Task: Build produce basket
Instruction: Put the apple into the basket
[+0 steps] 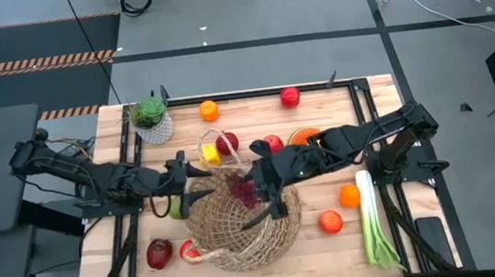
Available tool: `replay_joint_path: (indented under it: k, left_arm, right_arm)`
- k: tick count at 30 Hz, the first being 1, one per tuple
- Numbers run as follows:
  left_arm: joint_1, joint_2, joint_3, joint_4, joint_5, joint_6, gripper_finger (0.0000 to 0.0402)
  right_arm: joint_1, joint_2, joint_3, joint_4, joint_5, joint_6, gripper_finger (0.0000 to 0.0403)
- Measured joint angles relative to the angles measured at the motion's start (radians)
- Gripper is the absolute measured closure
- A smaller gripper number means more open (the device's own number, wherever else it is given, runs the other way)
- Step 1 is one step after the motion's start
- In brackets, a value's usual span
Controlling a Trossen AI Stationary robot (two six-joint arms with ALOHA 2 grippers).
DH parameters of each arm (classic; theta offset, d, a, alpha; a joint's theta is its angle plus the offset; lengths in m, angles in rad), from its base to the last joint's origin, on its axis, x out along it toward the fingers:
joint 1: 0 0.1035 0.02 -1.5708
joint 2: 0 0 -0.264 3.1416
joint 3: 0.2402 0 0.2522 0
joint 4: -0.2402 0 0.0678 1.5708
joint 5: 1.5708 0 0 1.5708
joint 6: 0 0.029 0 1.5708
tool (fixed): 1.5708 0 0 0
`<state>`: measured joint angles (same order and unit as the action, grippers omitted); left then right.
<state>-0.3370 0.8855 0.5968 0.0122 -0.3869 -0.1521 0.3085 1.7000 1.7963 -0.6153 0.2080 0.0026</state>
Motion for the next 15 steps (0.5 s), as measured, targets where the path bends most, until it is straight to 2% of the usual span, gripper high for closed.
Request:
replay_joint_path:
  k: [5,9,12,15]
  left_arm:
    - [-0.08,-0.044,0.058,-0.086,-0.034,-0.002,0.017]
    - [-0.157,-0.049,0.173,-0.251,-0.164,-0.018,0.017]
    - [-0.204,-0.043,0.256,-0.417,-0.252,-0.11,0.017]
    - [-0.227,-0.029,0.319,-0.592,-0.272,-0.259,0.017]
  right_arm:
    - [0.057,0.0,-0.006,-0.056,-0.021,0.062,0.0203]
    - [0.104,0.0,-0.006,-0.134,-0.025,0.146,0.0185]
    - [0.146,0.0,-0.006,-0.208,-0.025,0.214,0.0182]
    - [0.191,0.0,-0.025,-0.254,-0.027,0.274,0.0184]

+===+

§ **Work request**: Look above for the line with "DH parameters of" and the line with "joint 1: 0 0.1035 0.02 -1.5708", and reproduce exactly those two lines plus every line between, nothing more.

§ **The answer**:
DH parameters of each arm (classic; theta offset, d, a, alpha; a joint's theta is its angle plus the offset; lengths in m, angles in rad), from its base to the last joint's origin, on its axis, x out along it toward the fingers:
joint 1: 0 0.1035 0.02 -1.5708

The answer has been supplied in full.